やれることがあるなら、今やったほうがいい。
それが、わたし以外の誰かのためになるなら、なおさら。
そう思えることは、きっとわたしの優しさでもあるのだろうけれど、気づかないうちに、自分の中の大切な「余白」まで埋めつくしてしまっていることがある。
完璧にこなしたい気持ち。
期待に応えたい気持ち。
迷惑をかけたくない気持ち。
それらは全部、わたしを前へ進ませてくれる力でもある。
だけれども、その力に背中を押されるまま走り続けていると、ふとした瞬間に、自分の呼吸だけが追いついていないことに気づく。

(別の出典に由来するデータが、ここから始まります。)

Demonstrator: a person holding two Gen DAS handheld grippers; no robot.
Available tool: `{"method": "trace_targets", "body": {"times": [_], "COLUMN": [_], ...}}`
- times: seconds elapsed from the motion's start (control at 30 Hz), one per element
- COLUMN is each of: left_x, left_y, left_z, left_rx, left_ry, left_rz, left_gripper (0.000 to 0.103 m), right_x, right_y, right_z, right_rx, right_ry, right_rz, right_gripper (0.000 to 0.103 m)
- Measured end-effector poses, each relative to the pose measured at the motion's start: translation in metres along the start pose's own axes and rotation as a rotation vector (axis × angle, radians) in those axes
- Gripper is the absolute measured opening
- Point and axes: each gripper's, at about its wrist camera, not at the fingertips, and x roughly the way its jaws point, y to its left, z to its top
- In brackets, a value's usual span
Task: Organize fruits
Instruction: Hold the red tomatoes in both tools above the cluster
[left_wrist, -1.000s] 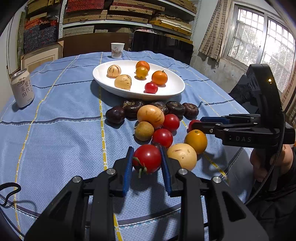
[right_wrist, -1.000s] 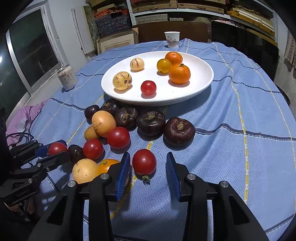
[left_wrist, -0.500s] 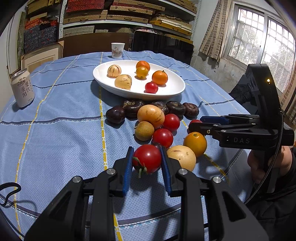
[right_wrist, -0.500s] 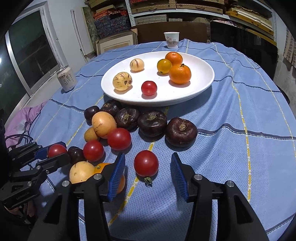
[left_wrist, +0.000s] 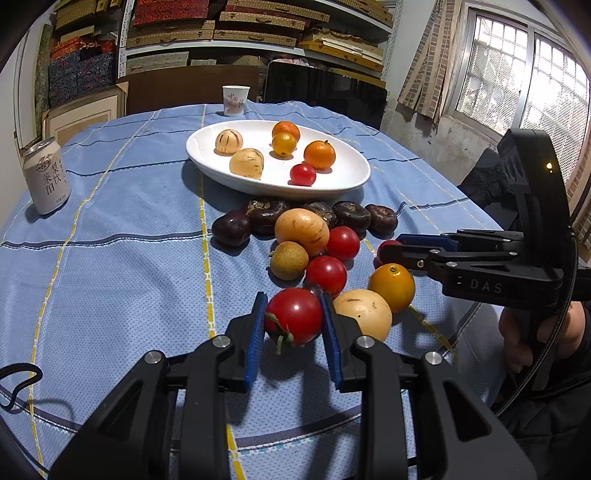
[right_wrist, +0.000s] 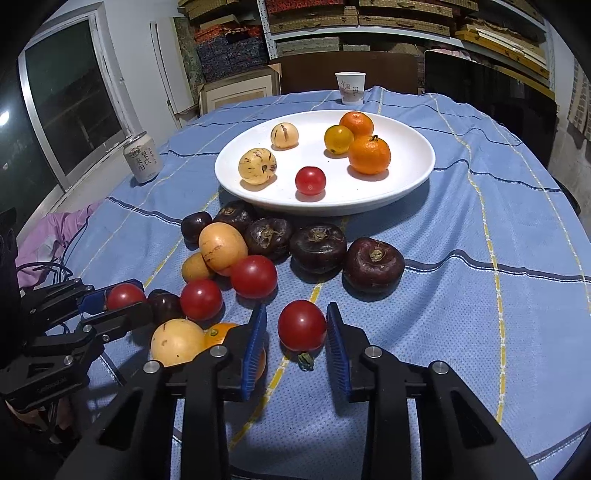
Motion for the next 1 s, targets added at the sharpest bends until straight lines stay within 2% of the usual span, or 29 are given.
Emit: {"method": "trace_targets", "body": {"times": [0.1,0.17,0.27,0.33,0.47,0.53,0.63,0.7,0.87,1.0], "left_x": [0.0,0.0,-0.001,-0.001,-0.001,-0.001,-0.001,0.0,0.0,0.0], "left_y": [0.0,0.0,0.001,0.001,-0.001,0.0,0.001,0.0,0.001,0.001], "left_z": [0.0,0.0,0.0,0.0,0.0,0.0,0.0,0.0,0.0,0.0], "left_rx": [0.0,0.0,-0.002,-0.001,0.002,-0.002,-0.005,-0.003,-0.005,-0.004], "left_ry": [0.0,-0.001,-0.002,0.0,0.0,0.0,0.002,0.003,0.003,0.004], "left_rz": [-0.002,-0.003,-0.005,-0.005,0.0,0.0,-0.002,-0.003,-0.008,-0.009], "left_gripper": [0.028,0.028,0.028,0.028,0.028,0.028,0.028,0.028,0.028,0.028], "right_x": [0.0,-0.001,0.0,0.001,0.013,0.017,0.015,0.013,0.005,0.007], "right_y": [-0.002,-0.004,-0.017,-0.025,-0.027,-0.018,-0.004,0.0,-0.005,-0.018], "right_z": [0.0,0.0,0.001,0.002,0.008,0.013,0.015,0.014,0.01,0.01], "right_rx": [0.002,0.007,0.069,0.092,0.087,0.046,-0.015,-0.036,-0.04,-0.008], "right_ry": [0.011,0.023,0.069,0.11,0.152,0.147,0.125,0.117,0.127,0.165], "right_rz": [0.009,0.017,0.095,0.147,0.132,0.106,0.06,0.044,0.058,0.101], "right_gripper": [0.036,0.041,0.043,0.048,0.05,0.049,0.04,0.038,0.037,0.039]}}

頑張り屋さんほど、息を詰めることが、上手なのかもしれない。
苦しいわけじゃない。
むしろ、まだ頑張れる。
そう思っているときほど、呼吸は、静かに浅くなっていく。
気持ちを張りつめたまま、一日を走り抜けて、家に帰って、家事をする。
ひと通りやり終えて、ようやく落ち着いて座れたとき。
「あれ?今日、ちゃんと呼吸できていたかな」と、思う夜がある。
「余白」って、何もしない時間のことだけではないのだと、つくづく思う。
ほんの数秒、深く息を吐いて、新たな空気を吸うこと。
すぐに返そうとしていた言葉を、少しだけ胸の中に置いてみること。
次の予定の前に、空を見上げること。
そんな小さな「間」があるだけで、心の中に風が通ることがある。
息を吐いて、少し間があって、また自然に吸う。
その繰り返しがあるから、前へ進めるのかもしれない。
頑張り屋さんこそ、「余白」を持っていていい。
いや。きっと、頑張り屋さんだからこそ、「余白」が必要なのだ。
息を詰めて走り続けるのではなく、呼吸をしながら歩いていくために。
今日の自分に、ほんのひとつ分の深呼吸を。
それだけで、きっと十分なのだと思う。